As reported by the site itself within hours of the incident, Slashdot.org was unreachable for about 75 minutes yesterday:
What we had was indeed a DoS, however it was not externally originating. At 8:55 PM EST I received a call saying things were horked, at the same time I had also noticed things were not happy. After fighting with our external management servers to login I finally was able to get in and start looking at traffic. What I saw was a massive amount of traffic going across the core switches; by massive I mean 40 Gbit/sec. After further investigation, I was able to eliminate anything outside our network as the cause, as the incoming ports from Savvis showed very little traffic. So I started poking around on the internal switch ports. While I was doing that I kept having timeouts and problems with the core switches. After looking at the logs on each of the core switches they were complaining about being out of CPU, the error message was actually something to do with multicast.
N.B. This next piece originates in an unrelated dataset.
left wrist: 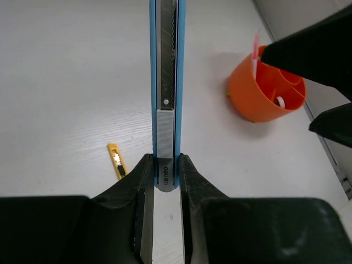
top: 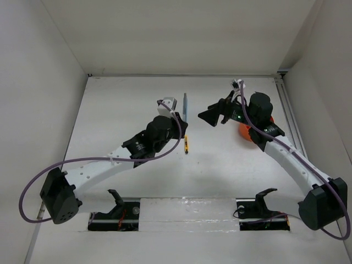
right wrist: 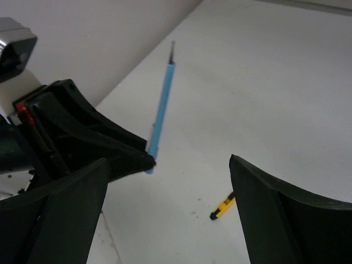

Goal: Sort the stationery into containers
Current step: Pick up the stationery from the center of the board, then place the stationery in the storage box.

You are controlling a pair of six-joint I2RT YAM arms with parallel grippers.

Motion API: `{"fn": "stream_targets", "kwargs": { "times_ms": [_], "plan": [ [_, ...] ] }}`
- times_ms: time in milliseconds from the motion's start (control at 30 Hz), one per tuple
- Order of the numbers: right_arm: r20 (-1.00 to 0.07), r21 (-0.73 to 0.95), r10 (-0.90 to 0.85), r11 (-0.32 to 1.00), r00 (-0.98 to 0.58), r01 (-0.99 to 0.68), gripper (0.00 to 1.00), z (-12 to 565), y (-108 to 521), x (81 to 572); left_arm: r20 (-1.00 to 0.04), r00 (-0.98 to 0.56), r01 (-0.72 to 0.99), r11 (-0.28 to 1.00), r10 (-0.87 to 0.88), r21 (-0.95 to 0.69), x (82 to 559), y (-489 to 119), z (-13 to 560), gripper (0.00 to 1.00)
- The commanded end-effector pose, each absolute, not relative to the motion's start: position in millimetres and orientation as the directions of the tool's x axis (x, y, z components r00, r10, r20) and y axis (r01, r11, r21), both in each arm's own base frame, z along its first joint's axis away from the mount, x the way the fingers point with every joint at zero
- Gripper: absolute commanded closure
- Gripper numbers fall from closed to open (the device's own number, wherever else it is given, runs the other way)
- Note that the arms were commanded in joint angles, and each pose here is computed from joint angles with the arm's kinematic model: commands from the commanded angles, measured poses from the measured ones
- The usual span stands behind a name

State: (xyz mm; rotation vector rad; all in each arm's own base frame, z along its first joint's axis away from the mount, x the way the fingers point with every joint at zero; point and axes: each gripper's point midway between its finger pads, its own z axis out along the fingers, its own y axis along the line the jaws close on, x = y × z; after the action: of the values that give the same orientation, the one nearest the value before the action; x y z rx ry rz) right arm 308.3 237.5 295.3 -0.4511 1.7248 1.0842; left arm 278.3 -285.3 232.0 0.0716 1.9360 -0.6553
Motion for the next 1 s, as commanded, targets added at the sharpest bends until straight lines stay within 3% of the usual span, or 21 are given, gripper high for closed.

As a precautionary measure I rebooted each core just to make sure it wasn't anything silly. After the cores came back online they instantly went back to 100% fabric CPU usage and started shedding connections again. So slowly I started going through all the switch ports on the cores, trying to isolate where the traffic was originating. The problem was all the cabinet switches were showing 10 Gbit/sec of traffic, making it very hard to isolate. Through the process of elimination I was finally able to isolate the problem down to a pair of switches... After shutting the downlink ports to those switches off, the network recovered and everything came back. I fully believe the switches in that cabinet are still sitting there attempting to send 20Gbit/sec of traffic out trying to do something — I just don't know what yet. Luckily we don't have any machines deployed on [that row in that cabinet] yet so no machines are offline. The network came back up around 10:10 PM EST.
Great to see such a detailed explanation of the incident, walking its users from the initial alert through the investigation and to the final resolution. Even though this is a very techie crowed, I like the narrative nature of the apology, versus a generic "We apologize for the inconvenience and promise never to do it again." The key is to infuse your apology with humanity.

P.S. My favorite part of this incident is comments from the Slashdot crowd. Some of my favorites:
"In Soviet Russia, Slashdot slashdots Slashdot!"

"1. Meme Very Tired. No Longer Wired.
2. 'Soviet Russia' ceased to exist last century.
3. Profit!!!"

"The worst thing about this? 5,000,000 people who think they know what happened, posting 'helpful' suggestions or analysis"

"I think the switch was trying to get first post."